WHAT THE EXERCISE ASKS =
Find and return every line of the data that contains the word "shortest".

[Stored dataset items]
------------------------------------
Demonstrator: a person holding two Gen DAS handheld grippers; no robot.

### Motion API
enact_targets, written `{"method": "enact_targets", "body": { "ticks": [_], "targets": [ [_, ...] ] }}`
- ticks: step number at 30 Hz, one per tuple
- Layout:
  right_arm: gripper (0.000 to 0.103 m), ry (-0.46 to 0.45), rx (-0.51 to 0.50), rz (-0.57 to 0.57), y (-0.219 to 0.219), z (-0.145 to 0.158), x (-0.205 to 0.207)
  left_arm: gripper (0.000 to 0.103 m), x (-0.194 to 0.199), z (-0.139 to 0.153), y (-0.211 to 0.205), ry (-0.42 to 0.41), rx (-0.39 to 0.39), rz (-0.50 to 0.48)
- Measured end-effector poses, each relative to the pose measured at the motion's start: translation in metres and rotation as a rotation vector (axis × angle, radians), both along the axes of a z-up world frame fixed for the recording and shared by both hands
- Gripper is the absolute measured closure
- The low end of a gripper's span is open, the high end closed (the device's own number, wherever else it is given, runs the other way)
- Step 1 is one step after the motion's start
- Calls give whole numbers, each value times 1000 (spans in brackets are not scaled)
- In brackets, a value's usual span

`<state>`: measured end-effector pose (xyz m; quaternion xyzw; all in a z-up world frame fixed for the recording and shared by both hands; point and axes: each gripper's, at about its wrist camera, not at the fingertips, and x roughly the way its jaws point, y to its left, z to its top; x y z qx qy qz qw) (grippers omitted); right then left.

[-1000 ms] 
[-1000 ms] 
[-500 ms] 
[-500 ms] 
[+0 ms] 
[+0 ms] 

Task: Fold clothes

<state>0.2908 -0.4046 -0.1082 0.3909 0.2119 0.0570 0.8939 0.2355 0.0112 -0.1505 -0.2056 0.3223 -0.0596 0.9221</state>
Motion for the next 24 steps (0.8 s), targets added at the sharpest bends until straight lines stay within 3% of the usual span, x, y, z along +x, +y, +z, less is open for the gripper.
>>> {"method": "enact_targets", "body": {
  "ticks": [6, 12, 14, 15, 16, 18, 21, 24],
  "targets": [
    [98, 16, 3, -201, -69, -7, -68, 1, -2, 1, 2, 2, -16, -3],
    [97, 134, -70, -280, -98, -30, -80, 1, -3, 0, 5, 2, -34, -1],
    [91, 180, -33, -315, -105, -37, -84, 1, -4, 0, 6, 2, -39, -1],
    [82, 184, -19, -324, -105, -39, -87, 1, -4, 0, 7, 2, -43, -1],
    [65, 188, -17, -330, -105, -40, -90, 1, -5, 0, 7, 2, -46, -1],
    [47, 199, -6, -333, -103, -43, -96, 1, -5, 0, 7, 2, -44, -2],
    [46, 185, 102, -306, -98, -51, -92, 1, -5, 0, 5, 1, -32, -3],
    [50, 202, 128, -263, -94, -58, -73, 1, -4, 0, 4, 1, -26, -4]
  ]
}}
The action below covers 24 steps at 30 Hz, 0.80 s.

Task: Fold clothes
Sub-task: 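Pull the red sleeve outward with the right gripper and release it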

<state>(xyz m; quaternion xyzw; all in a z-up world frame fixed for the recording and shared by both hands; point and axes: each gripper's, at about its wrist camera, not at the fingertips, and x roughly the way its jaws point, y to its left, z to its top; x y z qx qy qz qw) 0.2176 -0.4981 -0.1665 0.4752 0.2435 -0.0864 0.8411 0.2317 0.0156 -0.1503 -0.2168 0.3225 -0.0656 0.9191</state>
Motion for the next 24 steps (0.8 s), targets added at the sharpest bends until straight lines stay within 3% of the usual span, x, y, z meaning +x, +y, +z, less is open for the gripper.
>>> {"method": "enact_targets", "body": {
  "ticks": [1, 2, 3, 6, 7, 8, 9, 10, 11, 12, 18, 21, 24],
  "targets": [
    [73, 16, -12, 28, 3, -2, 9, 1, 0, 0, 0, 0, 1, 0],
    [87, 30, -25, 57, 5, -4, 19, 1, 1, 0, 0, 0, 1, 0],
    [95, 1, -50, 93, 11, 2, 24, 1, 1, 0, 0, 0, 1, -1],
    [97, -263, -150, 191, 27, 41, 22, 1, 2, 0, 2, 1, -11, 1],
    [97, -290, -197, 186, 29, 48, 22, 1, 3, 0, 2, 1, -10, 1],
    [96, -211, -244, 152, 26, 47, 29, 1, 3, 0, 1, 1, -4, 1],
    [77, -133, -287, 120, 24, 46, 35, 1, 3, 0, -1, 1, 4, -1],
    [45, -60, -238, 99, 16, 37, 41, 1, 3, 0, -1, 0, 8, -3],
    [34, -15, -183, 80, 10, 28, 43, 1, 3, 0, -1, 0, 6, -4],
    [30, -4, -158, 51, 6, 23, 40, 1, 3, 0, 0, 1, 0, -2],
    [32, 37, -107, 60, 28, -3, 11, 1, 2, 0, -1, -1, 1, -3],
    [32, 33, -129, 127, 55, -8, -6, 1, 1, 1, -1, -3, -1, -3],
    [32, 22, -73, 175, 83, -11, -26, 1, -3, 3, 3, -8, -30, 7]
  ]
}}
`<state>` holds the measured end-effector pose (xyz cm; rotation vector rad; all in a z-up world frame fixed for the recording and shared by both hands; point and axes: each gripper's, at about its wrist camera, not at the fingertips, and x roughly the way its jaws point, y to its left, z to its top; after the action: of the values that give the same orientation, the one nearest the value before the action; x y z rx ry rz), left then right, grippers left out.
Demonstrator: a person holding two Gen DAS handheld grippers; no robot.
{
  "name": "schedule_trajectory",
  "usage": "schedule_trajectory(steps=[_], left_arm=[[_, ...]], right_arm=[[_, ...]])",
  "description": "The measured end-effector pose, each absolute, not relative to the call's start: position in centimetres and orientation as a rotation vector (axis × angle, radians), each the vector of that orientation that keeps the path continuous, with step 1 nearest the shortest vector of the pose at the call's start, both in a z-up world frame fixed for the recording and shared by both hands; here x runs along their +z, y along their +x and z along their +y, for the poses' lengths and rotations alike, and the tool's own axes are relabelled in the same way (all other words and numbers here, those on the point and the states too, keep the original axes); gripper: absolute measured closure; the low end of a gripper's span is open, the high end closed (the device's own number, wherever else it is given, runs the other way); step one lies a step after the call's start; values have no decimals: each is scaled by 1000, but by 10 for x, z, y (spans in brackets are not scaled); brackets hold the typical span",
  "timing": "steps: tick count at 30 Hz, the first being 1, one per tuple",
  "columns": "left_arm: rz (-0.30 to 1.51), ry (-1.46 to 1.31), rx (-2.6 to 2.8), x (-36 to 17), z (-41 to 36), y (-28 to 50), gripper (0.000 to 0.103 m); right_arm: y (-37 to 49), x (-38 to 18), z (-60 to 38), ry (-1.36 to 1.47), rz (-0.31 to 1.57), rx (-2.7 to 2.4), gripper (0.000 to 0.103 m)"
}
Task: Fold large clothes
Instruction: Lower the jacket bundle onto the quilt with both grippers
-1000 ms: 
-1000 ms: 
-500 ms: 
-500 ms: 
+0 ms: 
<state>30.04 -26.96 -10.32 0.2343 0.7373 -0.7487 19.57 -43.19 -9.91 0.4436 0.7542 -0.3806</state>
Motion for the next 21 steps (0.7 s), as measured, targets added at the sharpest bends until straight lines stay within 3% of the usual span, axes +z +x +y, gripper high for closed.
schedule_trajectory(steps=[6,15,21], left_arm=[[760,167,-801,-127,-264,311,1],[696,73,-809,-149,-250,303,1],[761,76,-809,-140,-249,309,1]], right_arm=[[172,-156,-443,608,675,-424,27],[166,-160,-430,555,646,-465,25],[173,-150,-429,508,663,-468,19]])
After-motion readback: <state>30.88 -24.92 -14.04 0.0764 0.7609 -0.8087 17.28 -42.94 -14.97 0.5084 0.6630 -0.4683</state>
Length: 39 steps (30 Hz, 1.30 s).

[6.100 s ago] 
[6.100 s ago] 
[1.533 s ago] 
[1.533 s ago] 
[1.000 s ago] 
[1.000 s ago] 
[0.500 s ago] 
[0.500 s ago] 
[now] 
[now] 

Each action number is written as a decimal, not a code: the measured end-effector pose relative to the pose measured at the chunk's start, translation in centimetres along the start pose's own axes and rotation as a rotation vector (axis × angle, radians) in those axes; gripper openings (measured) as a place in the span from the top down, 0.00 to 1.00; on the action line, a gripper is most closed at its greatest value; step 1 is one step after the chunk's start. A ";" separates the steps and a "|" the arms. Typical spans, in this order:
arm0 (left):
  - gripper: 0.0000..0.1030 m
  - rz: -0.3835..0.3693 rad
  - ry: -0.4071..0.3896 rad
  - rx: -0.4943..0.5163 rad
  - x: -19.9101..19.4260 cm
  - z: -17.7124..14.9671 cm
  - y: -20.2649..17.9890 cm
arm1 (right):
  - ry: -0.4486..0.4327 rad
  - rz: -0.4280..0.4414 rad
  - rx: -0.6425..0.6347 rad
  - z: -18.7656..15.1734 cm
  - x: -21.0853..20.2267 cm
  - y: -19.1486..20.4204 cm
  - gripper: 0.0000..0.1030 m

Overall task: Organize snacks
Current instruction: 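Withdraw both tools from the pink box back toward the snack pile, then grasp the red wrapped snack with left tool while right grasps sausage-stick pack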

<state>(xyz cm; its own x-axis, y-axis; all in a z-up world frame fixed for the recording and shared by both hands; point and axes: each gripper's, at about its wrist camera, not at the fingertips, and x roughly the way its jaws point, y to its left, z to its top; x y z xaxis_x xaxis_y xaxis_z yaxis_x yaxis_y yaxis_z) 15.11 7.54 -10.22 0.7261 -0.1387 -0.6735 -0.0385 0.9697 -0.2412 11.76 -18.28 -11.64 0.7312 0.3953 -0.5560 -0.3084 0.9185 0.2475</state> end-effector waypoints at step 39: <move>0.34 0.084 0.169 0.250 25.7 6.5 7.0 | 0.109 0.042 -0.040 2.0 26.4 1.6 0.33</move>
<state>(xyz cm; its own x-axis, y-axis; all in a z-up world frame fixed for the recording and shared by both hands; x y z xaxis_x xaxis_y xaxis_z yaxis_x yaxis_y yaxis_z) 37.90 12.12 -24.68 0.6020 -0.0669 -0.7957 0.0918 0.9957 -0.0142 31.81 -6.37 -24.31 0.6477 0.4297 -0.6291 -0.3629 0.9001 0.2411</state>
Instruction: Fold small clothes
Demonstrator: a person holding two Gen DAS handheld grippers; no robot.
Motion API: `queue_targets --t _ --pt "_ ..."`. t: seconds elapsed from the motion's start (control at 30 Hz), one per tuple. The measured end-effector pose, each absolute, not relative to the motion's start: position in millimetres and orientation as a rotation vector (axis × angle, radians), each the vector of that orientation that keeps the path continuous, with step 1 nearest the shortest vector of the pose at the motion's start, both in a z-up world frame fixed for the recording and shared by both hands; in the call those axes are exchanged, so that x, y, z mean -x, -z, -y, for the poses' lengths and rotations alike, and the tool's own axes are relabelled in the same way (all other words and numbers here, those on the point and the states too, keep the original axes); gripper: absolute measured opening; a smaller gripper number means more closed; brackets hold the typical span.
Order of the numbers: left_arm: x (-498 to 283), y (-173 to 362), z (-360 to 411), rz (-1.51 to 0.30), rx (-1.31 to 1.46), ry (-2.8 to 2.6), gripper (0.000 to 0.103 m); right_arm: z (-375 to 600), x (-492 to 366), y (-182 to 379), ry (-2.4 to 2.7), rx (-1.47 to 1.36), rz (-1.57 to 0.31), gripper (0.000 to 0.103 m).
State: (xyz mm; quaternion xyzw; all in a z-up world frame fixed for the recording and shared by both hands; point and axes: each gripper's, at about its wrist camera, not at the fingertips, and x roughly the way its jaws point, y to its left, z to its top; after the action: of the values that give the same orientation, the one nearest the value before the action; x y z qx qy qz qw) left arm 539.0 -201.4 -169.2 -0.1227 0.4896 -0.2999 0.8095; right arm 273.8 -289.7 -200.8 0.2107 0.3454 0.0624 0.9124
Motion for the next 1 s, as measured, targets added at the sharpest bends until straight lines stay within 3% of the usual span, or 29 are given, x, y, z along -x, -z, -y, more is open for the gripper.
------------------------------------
RESULT FOR THIS EXERCISE =
  "description": "The measured end-effector pose, each absolute, not relative to the call's start: position in centimetres and orientation as a rotation vector (axis × angle, radians), each the vector of that orientation that keeps the path continuous, with step 1 nearest the shortest vector of the pose at the call's start, both in a z-up world frame fixed for the recording and shared by both hands; here x runs along their +z, y along their +x and z along their +y, for the poses' lengths and rotations alike, and the tool's own axes are relabelled in the same way (all other words and numbers here, those on the point and the states too, keep the original axes); gripper: absolute measured closure; the low end of a gripper's span is open, the high end closed (the device's own number, wherever else it is given, runs the other way); step one lies a step after the call's start; values have no decimals: each is scaled by 1000, but by 10 for x, z, y (spans in brackets are not scaled); brackets hold the typical span",
Motion API: `queue_targets --t _ --pt "_ ..."`. t: seconds elapsed from the motion's start (control at 30 Hz), one per tuple. The measured end-effector pose, each absolute, not relative to the motion's start: position in millimetres and orientation as a rotation vector (axis × angle, radians), each the vector of that orientation that keeps the path continuous, with step 1 nearest the shortest vector of the pose at the motion's start, both in a z-up world frame fixed for the recording and shared by both hands; in the call those axes are exchanged, so that x, y, z mean -x, -z, -y, for the poses' lengths and rotations alike, and the tool's own axes are relabelled in the same way (all other words and numbers here, those on the point and the states too, keep the original axes); gripper: absolute measured opening; a smaller gripper number means more closed; brackets hold the typical span.

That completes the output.